The argument was evident, just as it was from Cruz: Raise big bucks to outlast the also-rans, then, as they fall out, consolidate their shares of the vote and get ready for the final showdown. For Cruz, that shifted from Bush to Trump along the way. For DeSantis, it’s always been Trump. But that difference points to a serious problem for DeSantis’ sheep-in-wolves-clothing approach. 

If the Republican Party is as profoundly MAGAed as DeSantis seems to believe, how does one accumulate mainstream votes over the course of many months without alienating too many Trump voters? Maybe the former president succumbs to the mounting legal threats he’s facing, but not any time soon and not without forcing his own governor into some very uncomfortable places. DeSantis’ own well-cultivated brand of bluntness wouldn’t seem to allow it.
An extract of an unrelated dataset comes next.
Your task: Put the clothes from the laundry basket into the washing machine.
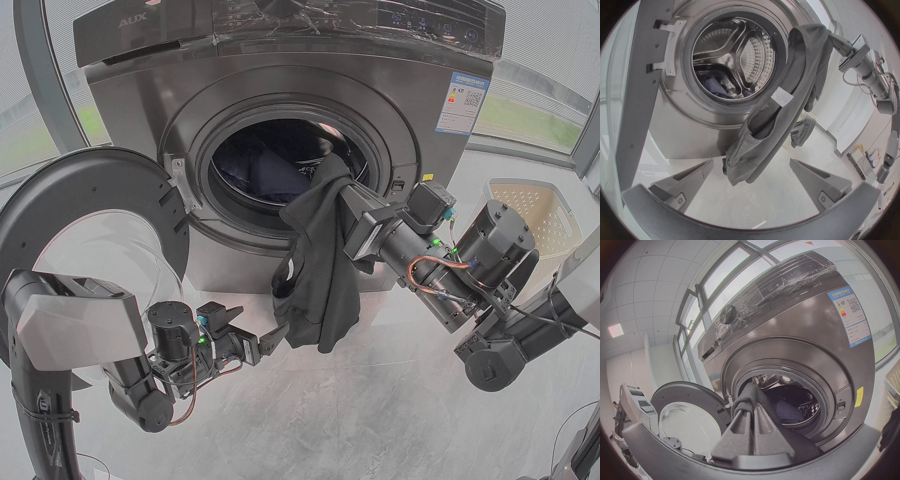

DeSantis has been lucky many times before, and he has shown some strong political instincts. Maybe he can do the dance. God knows he’ll get a lot of latitude from conservatives and moderates desperate to avoid a third Trump nomination. Or maybe DeSantis repeats Cruz’s performance of being the last dog hung, but gets strung up all the same. Or maybe the race starts breaking open and somebody does with the mainstream what Trump did with the nationalists, and shoots the gap between two bogged-down factions with solid support from a plurality.

DeSantis is a stronger candidate in lots of ways that Cruz was, and he may learn as he goes. But right now, he needs a different role model.